> _ASSIGNMENT_
For the records below, print the lines from the line with "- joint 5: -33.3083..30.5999" through the line with "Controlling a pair" exactly as written; include both end lines and exclude the rest.

┏━━

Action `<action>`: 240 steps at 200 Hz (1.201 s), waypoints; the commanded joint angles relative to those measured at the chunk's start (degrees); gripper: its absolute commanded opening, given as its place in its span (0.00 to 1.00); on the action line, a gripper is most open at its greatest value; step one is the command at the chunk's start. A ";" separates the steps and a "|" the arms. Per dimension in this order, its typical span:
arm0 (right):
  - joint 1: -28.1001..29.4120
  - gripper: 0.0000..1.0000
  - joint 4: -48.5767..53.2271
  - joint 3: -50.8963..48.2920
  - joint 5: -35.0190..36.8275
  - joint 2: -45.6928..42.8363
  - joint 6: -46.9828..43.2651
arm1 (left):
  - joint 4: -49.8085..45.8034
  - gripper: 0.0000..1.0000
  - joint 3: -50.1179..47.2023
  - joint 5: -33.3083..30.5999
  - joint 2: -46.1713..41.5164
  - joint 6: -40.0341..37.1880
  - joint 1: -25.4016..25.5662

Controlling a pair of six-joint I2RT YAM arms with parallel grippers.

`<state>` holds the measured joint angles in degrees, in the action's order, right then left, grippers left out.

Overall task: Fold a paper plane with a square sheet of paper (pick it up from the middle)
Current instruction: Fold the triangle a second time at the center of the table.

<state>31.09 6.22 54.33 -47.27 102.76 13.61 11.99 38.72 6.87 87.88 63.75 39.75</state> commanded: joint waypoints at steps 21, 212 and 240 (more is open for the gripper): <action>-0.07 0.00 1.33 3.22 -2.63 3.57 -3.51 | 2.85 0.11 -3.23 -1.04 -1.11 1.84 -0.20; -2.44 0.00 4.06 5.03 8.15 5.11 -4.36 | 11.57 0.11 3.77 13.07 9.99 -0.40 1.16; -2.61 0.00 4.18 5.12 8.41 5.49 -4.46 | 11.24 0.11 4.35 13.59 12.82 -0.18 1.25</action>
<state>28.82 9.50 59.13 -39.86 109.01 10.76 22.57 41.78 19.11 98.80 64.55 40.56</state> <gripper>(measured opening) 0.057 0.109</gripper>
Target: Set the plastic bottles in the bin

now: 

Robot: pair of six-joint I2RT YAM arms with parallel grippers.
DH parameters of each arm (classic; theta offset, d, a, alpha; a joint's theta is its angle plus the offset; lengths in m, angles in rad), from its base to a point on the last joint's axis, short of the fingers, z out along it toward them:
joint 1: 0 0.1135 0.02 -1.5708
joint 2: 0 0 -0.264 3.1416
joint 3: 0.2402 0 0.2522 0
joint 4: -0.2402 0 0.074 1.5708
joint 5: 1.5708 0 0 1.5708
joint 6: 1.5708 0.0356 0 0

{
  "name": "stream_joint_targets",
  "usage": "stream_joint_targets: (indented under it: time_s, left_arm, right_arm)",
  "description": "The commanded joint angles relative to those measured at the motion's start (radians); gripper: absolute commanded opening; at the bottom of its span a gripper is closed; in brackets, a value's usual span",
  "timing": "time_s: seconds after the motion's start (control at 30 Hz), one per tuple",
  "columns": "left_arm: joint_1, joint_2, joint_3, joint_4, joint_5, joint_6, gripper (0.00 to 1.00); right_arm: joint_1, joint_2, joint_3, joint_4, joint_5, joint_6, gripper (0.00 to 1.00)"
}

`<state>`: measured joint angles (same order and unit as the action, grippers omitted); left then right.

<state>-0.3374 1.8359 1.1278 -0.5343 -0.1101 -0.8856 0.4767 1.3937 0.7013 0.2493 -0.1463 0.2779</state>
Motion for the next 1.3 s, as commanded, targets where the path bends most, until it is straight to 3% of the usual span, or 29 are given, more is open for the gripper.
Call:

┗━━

> _SOLUTION FOR THIS EXERCISE_
  - joint 5: -33.3083..30.5999
  - joint 2: -46.1713..41.5164
  - joint 6: -40.0341..37.1880
  - joint 1: -25.4016..25.5662

Controlling a pair of six-joint I2RT YAM arms with parallel grippers.

Work on the answer has been completed.